Nós aprendemos a lição da pior maneira, logo no primeiro jantar em Palm Beach. Ignorantes da pressão social do terminal de pagamento digital, cometemos o sacrilégio de clicar no botão de «0% tip». O ambiente congelou no segundo seguinte.
A expressão e o discurso da funcionária, que até aí transbordava de uma simpatia quase maternal, mudaram para o plano oposto numa fração de segundo. O sorriso deu lugar a um esgar de desespero e raiva contida: «Como é que vou alimentar os meus filhos?», atirou, sem filtros.

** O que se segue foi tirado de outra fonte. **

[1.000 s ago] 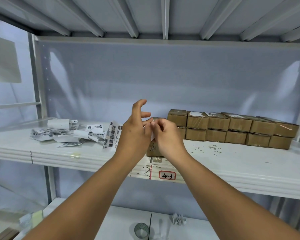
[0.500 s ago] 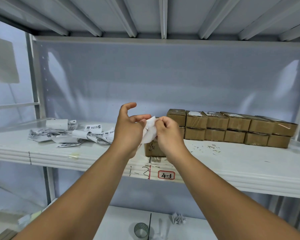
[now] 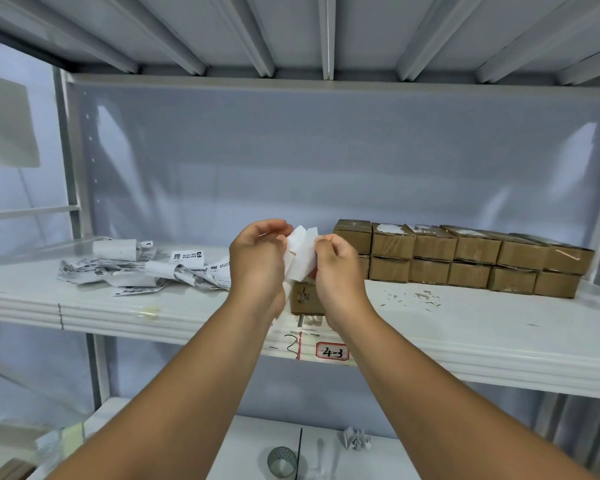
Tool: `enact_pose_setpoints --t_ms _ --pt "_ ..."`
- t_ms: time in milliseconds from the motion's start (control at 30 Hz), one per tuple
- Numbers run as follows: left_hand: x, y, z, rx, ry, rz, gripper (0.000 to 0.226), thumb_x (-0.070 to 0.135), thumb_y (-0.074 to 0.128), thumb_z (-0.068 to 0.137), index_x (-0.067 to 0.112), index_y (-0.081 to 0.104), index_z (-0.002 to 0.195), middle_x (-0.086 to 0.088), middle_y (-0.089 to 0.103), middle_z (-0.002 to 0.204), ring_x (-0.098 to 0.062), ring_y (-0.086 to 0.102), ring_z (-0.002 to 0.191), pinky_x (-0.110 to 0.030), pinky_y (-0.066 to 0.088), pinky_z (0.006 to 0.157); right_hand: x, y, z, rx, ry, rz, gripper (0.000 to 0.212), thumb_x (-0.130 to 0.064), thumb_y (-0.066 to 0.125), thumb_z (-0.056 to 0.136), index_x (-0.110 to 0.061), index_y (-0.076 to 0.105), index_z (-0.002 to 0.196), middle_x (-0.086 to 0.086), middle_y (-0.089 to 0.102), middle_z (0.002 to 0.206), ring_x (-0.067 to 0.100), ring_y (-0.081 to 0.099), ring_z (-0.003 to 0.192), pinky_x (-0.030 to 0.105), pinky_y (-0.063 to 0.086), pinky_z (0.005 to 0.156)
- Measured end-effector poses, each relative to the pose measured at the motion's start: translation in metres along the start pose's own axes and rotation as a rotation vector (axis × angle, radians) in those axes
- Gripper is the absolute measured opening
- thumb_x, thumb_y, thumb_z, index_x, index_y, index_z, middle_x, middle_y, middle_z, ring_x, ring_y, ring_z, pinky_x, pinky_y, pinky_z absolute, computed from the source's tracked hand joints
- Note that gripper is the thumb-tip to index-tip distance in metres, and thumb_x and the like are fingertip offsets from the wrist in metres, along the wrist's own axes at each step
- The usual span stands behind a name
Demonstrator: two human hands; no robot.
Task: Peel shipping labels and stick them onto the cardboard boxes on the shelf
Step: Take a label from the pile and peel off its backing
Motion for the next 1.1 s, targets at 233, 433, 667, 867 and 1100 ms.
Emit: enact_pose_setpoints --t_ms 233,433,667,867,1100 --pt "-0.002 -0.003 -0.002 -0.017 -0.008 0.153 0.030 0.023 0.046 0.091 0.014 0.067 0.071 -0.009 0.065 0.078 -0.023 0.058 0.070 -0.027 0.043 0.067 -0.016 0.001 -0.001 -0.070 -0.150 -0.387 0.024 -0.025 0.033 0.099 -0.020 0.042 0.077 -0.007 0.047 0.070 0.016 0.044 0.070 0.033 0.034 0.064" --pt "0.001 -0.009 0.006 -0.087 -0.107 0.121 0.016 0.022 0.060 0.089 0.013 0.064 0.077 -0.005 0.065 0.067 -0.012 0.060 0.048 -0.017 0.045 0.045 -0.022 -0.001 -0.001 -0.117 -0.254 -0.524 0.020 -0.024 0.038 0.101 -0.015 0.049 0.086 -0.002 0.054 0.074 0.016 0.047 0.070 0.032 0.032 0.058" --pt "-0.003 -0.006 0.012 -0.075 0.006 0.309 0.020 0.028 0.069 0.084 0.014 0.066 0.098 -0.009 0.070 0.093 -0.027 0.065 0.085 -0.038 0.054 0.076 -0.024 -0.003 -0.004 -0.062 -0.340 -0.445 0.020 -0.021 0.042 0.099 -0.009 0.054 0.090 0.005 0.060 0.077 0.020 0.053 0.072 0.032 0.036 0.060" --pt "-0.002 -0.001 0.006 -0.008 0.199 0.423 0.026 0.027 0.058 0.091 0.010 0.059 0.072 -0.004 0.054 0.061 -0.022 0.045 0.052 -0.027 0.036 0.044 -0.027 0.000 -0.006 -0.066 -0.207 -0.270 0.032 -0.037 0.043 0.098 -0.017 0.049 0.074 -0.007 0.048 0.062 0.010 0.045 0.060 0.031 0.034 0.060" --pt "0.001 0.002 0.004 -0.013 0.162 0.341 0.024 0.024 0.054 0.094 0.011 0.051 0.074 -0.002 0.049 0.059 -0.009 0.046 0.041 -0.015 0.033 0.040 -0.019 0.008 -0.004 -0.200 0.033 -0.059 0.041 -0.041 0.041 0.099 -0.011 0.069 0.092 0.008 0.072 0.094 0.022 0.067 0.089 0.034 0.050 0.084"
Point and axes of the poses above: each hand's wrist, its own z-axis towards the middle knuckle, its own y-axis out of the palm, x = y × z, the point moved 3 cm from there along z, towards the middle knuckle
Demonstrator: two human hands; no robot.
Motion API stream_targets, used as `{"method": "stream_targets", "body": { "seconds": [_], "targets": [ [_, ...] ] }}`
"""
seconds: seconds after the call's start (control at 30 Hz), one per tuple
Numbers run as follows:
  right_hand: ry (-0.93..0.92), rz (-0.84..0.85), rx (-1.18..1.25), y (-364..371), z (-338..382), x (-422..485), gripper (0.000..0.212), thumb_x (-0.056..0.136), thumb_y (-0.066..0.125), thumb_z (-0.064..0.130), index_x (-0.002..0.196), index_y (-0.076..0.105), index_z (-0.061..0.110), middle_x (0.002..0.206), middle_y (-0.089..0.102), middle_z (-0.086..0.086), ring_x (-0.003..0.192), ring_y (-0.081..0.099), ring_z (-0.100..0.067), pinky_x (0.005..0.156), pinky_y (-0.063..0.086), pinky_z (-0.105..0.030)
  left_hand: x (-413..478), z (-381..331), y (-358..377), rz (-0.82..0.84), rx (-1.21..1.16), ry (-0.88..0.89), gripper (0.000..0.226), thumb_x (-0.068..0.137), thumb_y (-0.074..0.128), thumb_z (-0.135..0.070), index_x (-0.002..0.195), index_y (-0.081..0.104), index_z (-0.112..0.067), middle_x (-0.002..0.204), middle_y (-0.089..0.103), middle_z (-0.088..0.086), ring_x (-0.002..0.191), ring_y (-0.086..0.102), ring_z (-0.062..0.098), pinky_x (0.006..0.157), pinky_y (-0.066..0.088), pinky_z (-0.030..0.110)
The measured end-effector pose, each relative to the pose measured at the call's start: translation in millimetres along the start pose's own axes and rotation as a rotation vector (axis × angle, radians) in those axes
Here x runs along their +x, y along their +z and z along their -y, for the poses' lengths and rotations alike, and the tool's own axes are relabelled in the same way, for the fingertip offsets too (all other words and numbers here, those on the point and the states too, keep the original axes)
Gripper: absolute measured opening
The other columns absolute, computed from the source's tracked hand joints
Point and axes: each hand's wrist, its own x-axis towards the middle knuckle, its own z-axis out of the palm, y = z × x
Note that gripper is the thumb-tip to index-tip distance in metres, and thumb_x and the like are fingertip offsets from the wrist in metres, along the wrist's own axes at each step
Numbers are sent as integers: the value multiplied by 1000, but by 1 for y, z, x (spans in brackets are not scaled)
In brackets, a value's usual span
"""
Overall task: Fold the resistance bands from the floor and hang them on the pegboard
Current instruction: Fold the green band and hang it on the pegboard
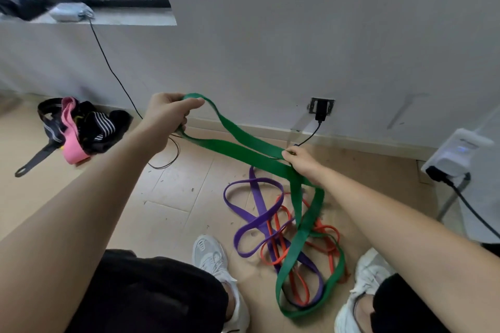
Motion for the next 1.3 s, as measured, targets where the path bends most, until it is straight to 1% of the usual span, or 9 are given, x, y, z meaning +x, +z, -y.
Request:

A fatura, outrora entregue com vénias, voltou para trás completamente amarrotada e foi literalmente atirada para cima da nossa mesa, num misto de humilhação e revolta. Foi um banho de realidade. Percebemos ali que a simpatia americana não é necessariamente falsa, mas é, por força das circunstâncias, é, por vezes, altamente dependente do desfecho financeiro.
Em Roma sê romano, na Florida ou no Texas paga o que deves. Desde esse dia, o dedo no ecrã já não hesita: os 20% já fazem parte do custo de cobertura deste Mundial. Coisas culturais."